The practical upshot of this message is that you can depend on TidBITS-100 appearing in text format, but I may not be able to ship the associated utilities and programs along with it. They will follow as soon as possible if they miss the initial ship date. However, since our the setext format is completely human-readable while still retaining internal structure and typography, unlike Microsoft’s RTF format, which is almost completely unreadable, you will be able to read TidBITS in whatever program you desire. I suspect many people will scan through the issue in a newsreader or in their email program on whatever platform they use to connect to the nets. For those of you who wish to keep the issues for later reference (about half, if the numbers from last year’s survey are any indication), I’d recommend downloading the file and reading it in Nisus or TeachText or any other program that can open a TEXT file. If you wish to create your own database, try either Eastgate Systems’s excellent hypertext editor, Storyspace, or the textbase ThoughtPattern from Bananafish Software. Both should be able to import and split up the issues into their component articles. I’m sure most normal database programs could do the job too.
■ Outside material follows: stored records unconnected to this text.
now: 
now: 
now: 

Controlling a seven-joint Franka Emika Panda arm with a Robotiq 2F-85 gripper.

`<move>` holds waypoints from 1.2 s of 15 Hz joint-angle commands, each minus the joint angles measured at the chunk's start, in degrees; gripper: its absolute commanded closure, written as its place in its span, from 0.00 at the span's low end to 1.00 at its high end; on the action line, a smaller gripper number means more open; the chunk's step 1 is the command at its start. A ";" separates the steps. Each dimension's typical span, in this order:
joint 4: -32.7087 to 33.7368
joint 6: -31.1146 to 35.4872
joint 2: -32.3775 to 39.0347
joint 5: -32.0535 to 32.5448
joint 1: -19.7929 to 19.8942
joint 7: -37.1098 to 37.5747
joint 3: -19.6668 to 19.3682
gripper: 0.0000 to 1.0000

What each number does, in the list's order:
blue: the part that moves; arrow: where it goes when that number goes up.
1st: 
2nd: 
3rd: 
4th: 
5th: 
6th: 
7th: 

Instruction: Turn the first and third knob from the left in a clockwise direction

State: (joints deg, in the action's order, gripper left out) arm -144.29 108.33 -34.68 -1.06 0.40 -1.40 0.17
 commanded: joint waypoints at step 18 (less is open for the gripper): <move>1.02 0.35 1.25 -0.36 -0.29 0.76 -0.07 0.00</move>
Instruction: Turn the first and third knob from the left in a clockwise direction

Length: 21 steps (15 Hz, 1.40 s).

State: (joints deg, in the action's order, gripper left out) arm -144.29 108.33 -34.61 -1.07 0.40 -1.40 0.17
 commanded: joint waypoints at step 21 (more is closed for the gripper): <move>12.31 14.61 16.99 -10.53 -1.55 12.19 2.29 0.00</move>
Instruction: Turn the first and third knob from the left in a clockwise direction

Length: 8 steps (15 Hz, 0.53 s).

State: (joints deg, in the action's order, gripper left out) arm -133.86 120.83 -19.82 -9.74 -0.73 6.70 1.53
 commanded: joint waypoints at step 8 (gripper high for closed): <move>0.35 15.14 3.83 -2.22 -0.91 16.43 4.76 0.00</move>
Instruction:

I’m sure that many of you will wish to create your own special programs, stacks, and shells to read and store TidBITS as you specifically want. I’ve received tons of suggestions and numerous enhanced versions of the current stack over the last year and a half, and I doubt that tide will slow down. This time, however, I’d like to ask that you do not send me a copy of your program until you’ve seen and included support for the setext format (which will take care of special character substitution, word wrapping, typographical styles, multiple user-defined fonts, etc.). At that point, I’d love to see anything you’ve got, no matter what platform it runs on, be it Macintosh, DOS PC, Windows PC, Unix, Emacs, NeXT, or whatnot. As a matter of fact, I hope to see lots of different readers popping up as the boundless creativity and energy of the network community comes into play. If space and bandwidth permit, I will also make all of the good readers available on the fileserver for anyone to request.
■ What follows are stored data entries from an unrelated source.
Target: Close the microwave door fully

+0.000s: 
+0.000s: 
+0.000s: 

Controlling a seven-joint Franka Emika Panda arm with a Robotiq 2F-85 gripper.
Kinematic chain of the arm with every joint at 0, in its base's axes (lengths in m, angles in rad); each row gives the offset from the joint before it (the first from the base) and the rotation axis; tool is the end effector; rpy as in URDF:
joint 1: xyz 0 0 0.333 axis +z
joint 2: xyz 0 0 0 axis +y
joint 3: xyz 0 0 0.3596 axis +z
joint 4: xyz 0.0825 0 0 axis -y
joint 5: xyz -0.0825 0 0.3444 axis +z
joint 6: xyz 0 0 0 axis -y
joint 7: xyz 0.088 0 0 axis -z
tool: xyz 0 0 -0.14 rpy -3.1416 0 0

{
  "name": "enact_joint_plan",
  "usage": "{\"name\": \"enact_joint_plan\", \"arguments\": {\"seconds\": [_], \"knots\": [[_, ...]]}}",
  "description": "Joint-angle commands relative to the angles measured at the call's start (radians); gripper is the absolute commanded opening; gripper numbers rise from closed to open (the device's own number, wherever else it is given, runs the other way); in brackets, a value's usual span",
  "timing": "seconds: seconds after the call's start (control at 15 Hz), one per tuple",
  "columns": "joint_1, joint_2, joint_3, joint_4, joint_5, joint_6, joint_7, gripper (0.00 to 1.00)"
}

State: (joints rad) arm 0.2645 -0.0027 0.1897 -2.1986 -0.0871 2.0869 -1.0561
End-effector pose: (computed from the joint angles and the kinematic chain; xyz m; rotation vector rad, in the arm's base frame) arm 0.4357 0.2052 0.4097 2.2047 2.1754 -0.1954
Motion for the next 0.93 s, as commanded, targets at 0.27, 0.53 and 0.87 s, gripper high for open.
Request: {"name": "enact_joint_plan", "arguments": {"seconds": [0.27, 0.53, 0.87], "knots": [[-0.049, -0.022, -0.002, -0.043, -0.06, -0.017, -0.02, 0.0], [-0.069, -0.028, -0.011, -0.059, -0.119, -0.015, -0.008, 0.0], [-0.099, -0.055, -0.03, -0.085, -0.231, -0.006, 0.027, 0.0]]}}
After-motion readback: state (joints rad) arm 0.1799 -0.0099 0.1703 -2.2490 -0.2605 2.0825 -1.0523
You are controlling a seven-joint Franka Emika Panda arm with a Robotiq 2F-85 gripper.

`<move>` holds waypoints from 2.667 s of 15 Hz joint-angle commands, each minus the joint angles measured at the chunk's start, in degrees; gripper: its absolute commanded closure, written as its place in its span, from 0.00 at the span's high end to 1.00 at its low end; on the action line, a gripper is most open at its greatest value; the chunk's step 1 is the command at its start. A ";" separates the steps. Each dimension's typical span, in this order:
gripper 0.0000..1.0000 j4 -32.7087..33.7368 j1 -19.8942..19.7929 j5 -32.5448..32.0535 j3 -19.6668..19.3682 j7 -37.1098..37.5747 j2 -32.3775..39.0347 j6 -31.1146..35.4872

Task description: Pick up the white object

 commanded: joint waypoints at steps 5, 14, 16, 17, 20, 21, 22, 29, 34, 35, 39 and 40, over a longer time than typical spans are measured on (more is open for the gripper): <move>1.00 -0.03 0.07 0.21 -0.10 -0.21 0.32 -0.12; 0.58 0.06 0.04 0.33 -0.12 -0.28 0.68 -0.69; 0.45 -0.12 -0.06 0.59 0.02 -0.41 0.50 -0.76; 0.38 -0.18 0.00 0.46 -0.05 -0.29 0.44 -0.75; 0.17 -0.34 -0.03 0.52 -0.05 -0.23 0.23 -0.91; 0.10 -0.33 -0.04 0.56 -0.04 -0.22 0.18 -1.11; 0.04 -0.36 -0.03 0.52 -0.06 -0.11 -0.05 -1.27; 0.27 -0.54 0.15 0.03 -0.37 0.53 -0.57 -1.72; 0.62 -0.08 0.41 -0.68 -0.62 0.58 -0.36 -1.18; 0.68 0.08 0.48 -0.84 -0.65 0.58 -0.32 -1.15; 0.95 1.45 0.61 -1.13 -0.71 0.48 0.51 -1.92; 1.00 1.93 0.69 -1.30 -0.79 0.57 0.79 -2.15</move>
Speaking of the fileserver at [email protected], thanks to all of you who’ve sent in listings of local bulletin boards that carry TidBITS. The file is now up on the server with the Subject: line keyword "bbs" (without the quotes, of course). So far we’ve got six boards listed, and I hear about more every day. That file will continue to change as I add listings, so I’ve created a new file, called "news" that notes any changes on the fileserver (along with the effective date) and includes the latest news about TidBITS in general. Do remember that those of you on CompuServe can send mail to the fileserver using the following address format:

>INTERNET:[email protected]

and people on AppleLink can try this address format:

[email protected]@internet#

Those of you on America Online, GEnie, Delphi, and stand-alone bulletin board systems will have to lobby with the administrators of those services for a gateway to the Internet. I doubt Prodigy would even want TidBITS anywhere near it.
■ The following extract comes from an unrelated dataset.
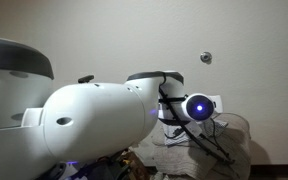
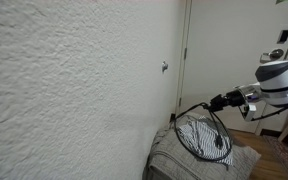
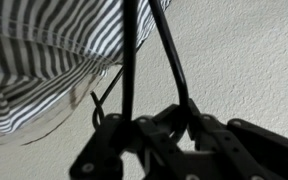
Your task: Untangle the wire
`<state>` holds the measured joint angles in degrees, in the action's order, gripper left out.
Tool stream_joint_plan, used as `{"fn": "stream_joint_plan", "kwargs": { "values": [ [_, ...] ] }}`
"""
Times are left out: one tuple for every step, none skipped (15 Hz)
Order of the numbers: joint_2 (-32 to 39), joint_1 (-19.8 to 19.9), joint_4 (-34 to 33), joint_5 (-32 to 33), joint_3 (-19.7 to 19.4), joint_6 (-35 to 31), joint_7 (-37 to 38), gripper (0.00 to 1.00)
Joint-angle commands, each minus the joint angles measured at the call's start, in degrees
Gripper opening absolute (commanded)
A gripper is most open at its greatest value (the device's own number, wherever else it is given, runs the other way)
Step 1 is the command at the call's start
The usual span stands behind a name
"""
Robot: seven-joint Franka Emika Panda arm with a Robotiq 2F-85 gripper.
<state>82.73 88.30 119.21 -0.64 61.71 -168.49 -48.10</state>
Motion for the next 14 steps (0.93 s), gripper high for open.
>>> {"fn": "stream_joint_plan", "kwargs": {
  "values": [
    [0.87,-1.66,-0.94,2.97,-0.77,-2.45,1.42,0.43],
    [0.04,-2.3,-0.78,3.62,-1.34,-2.97,1.67,0.51],
    [-0.45,-2.58,-0.53,4.35,-1.71,-3.17,1.73,0.58],
    [-1.3,-3.19,-0.32,4.98,-2.27,-3.75,2.08,0.66],
    [-1.27,-3.08,-0.07,5.63,-2.28,-3.53,1.94,0.73],
    [-2.33,-3.64,0.21,6.24,-2.85,-3.62,2.37,0.82],
    [-3.49,-4.4,0.32,6.67,-3.44,-3.52,2.91,0.88],
    [-6.1,-6.02,0.89,7.21,-4.83,-4.68,3.79,0.97],
    [-8.19,-7.14,1.64,7.86,-5.97,-5.67,4.37,1.0],
    [-10.49,-8.47,3.09,8.55,-7.25,-8.75,5.08,1.0],
    [-11.99,-9.07,5.1,9.42,-7.98,-12.39,5.53,1.0],
    [-14.29,-10.19,6.92,10.44,-9.04,-15.32,6.48,1.0],
    [-16.37,-11.48,8.77,11.47,-10.16,-19.41,7.95,1.0],
    [-19.08,-13.04,10.76,12.45,-11.41,-22.93,9.79,1.0]
  ]
}}
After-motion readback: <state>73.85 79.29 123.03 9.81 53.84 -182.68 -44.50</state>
The more astute among you will have noticed that this is TidBITS-096, and I’ve promised that TidBITS-100 will be the first issue in 1992. That means that I will be taking a couple of weeks off here and there in what is left of 1991 to make the numbers work out. For starters, there will be no issue for 02-Dec-91 since it closely follows the US holiday of Thanksgiving and I have some serious cooking to do. 09-Dec-91 and 16-Dec-91 will probably come out as usual, and I’m working on a special issue that covers tips, tricks, trivia, and heavy duty power user hacks relating to System 7. After those two weekly issues and that special issue, I’ll be taking some time off for Christmas and to rest up. Oh, if you’re counting, we would have to hit 104 issues by the first week in April of 1992 to average one issue per week over the last two years. At the rate we’re going now, we should make that number in mid-January, well ahead of that schedule.

As always, thank you for your continued enthusiasm and moral support.